We have basically took the public/private/temporary schemes and presumed the world is wired like that. It's absolutely not. Let's say you have foo://this/that/whatever.jpg
. We presume there is some relation between that and foo://this/that
. This assumption has no grounds, whatsoever. It is perfectly possible that this/that/whatever.jpg
is an identifier in and itself and that's it. Whether such a scheme allows iterating the "directories" or not does not effect Drupal core because we have no code that iterates the directories after some content (all we are iterating are the local dirs for code).
Fixing this does not need much code wise just moving some code out of file.inc and into stream_wrappers.inc and -- some API change, alas.

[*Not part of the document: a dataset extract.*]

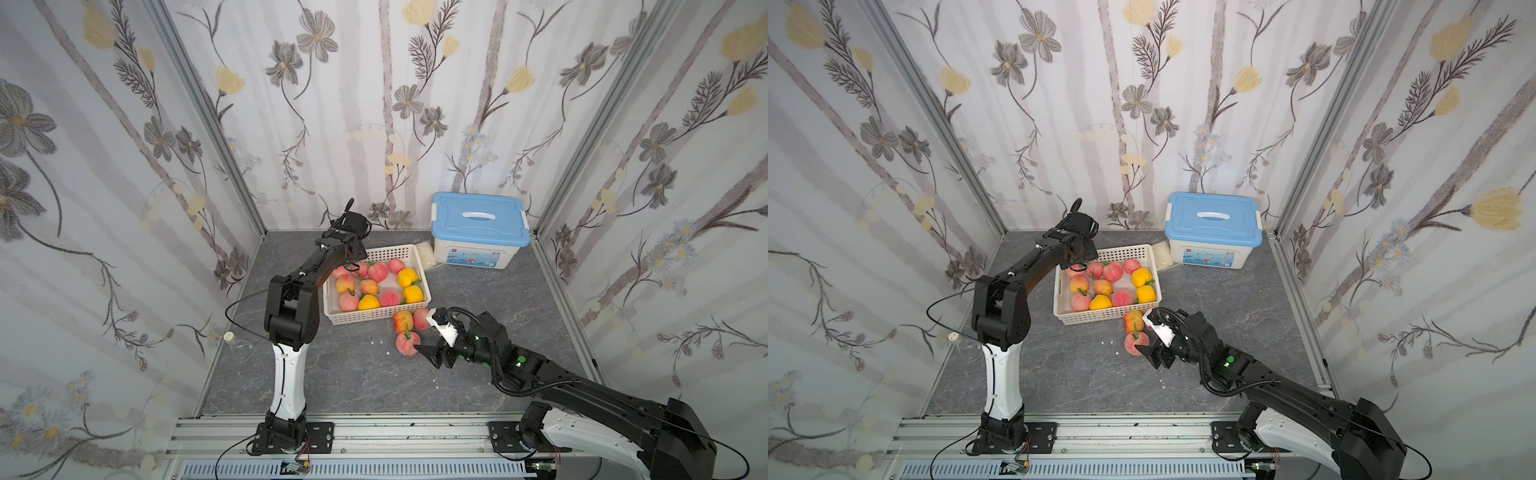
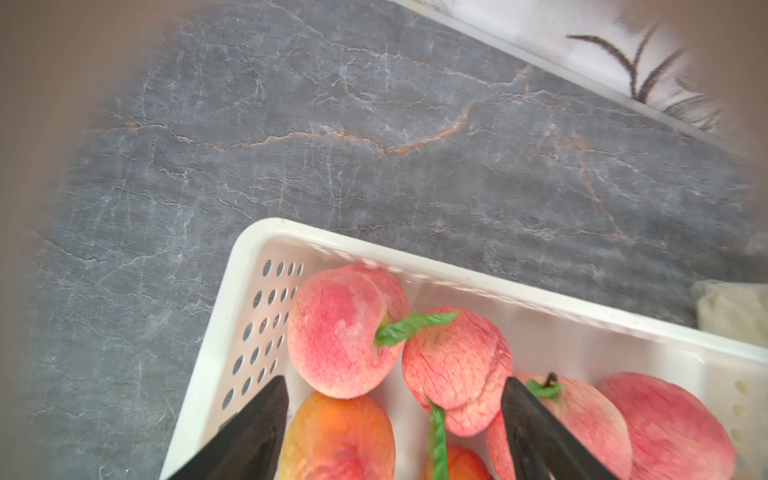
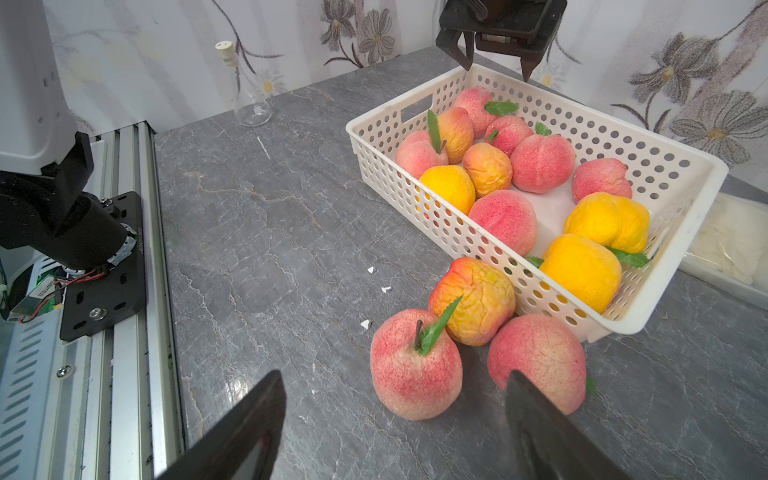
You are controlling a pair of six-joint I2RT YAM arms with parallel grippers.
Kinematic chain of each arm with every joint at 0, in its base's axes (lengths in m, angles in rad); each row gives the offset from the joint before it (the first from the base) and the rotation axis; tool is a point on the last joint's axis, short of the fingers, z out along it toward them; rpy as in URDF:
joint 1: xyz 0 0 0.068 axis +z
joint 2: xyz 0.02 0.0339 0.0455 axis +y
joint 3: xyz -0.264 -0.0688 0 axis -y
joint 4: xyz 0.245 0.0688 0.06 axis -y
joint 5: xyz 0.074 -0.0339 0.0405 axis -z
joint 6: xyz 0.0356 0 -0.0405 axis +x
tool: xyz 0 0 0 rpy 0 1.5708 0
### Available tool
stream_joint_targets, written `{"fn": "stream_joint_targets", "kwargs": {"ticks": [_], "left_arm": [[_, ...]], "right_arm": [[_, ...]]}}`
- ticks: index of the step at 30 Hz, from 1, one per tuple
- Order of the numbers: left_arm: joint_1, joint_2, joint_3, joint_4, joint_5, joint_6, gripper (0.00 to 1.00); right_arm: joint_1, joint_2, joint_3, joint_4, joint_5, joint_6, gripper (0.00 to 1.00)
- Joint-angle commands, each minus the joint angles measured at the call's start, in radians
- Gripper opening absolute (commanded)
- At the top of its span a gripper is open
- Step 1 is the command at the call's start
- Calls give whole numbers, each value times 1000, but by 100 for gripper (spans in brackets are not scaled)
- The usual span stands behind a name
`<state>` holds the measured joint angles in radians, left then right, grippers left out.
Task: Put the peaches into the basket
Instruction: Place the peach in the basket, then pick up the peach from the center of the board.
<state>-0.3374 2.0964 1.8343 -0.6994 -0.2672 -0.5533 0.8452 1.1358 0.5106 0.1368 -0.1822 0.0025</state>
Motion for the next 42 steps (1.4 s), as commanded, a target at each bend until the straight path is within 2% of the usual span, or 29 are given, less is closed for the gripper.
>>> {"fn": "stream_joint_targets", "kwargs": {"ticks": [1,4,7,11,12,16,18,21,26,31,35,42], "left_arm": [[-31,-66,-50,20,-8,35,82],[-77,-164,-164,56,16,63,82],[-115,-284,-311,112,97,91,82],[-136,-427,-476,143,281,151,82],[-135,-457,-501,141,363,181,82],[-137,-569,-579,88,575,272,83],[-140,-639,-618,64,641,312,83],[-141,-731,-671,45,718,384,85],[-147,-812,-754,67,813,494,86],[-163,-834,-752,20,861,556,86],[-171,-897,-774,58,901,532,88],[-201,-900,-768,34,887,536,88]], "right_arm": [[1,-4,-3,48,11,-12,83],[2,-6,-3,54,26,-2,84],[2,10,5,52,56,18,84],[-20,42,25,36,97,74,84],[-38,49,27,35,94,97,83],[-164,79,37,24,21,220,82],[-207,103,67,-34,0,265,81],[-218,157,157,-188,7,304,81],[-222,241,257,-326,25,422,80],[-221,304,296,-346,58,515,80],[-222,375,328,-328,65,571,79],[-222,485,383,-309,83,619,78]]}}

Comment | File | Size | Author |
---|---|---|---|
#44 | 701358-44.patch | 14.14 KB | aspilicious |
#43 | 701358-43.patch | 8.44 KB | chx |
#36 | steam_wrappers_get_target.patch | 8.11 KB | quicksketch |
#34 | steam_wrappers_get_target.patch | 8.11 KB | quicksketch |
#28 | steam_wrappers_get_target.patch | 8.09 KB | quicksketch |
Comments
Comment #1
aaron CreditAttribution: aaron commentedYes, from conversations in IRC, I agree there are some mistaken assumptions in FileAPI. A low-hanging fruit would be file_uri_target() -- having the function call a stream wrapper class defined function, rather than the calls within the class calling out to that. There's no way that file_uri_target() as it's written will be valid for any wrapper other than public & private, except by chance, and that's only because those classes are already massaging it.
I would suggest we add a ->uriTarget() function in the stream wrapper implementations, and have file_uri_target() call it. That should cover any future cases where the URI & directory structure don't necessarily match.
Comment #2
aaron CreditAttribution: aaron commentedLooking at it in more detail, I'm not even entirely sure what file_uri_target is trying to do that's different than the current ->getExternalUrl()? From the descriptions, I'd expect both to do the same thing. However, file_uri_target() is doing what? Just stripping off the stream. Really bad in general -- if I call file_uri_target() on 'youtube://v/-jubiv7QUco' (which is a valid stream already existing in contrib), I get the completely worthless 'v/-jubiv7QUco', rather than the more useful 'http://www.youtube.com/watch?v=-jubiv7QUco' from ->getExternalUrl(). That's a big huh? in my book...
Comment #3
aaron CreditAttribution: aaron commentedOf course, that's not the best example, being a read-only stream. A more useful example would be when we've more fully implemented the YouTube stream wrapper so you could upload videos as well, or chx's hash stream in the works.
Comment #4
chx CreditAttribution: chx commentedYeah file_uri_target needs to die a fiery death and everything calling it needs the surrounding code to be moved to the stream wrapper, that's what I was trying to say.
Comment #5
pwolanin CreditAttribution: pwolanin commentedtarget and URL are quite different though e.g. a private file it would be a file system path, but the URL would be like system/files
Comment #6
aaron CreditAttribution: aaron commentedSo the first thing that would need to be changed would be the documentation: sounds like a 'target' would mean the place where a file resides within a particular stream?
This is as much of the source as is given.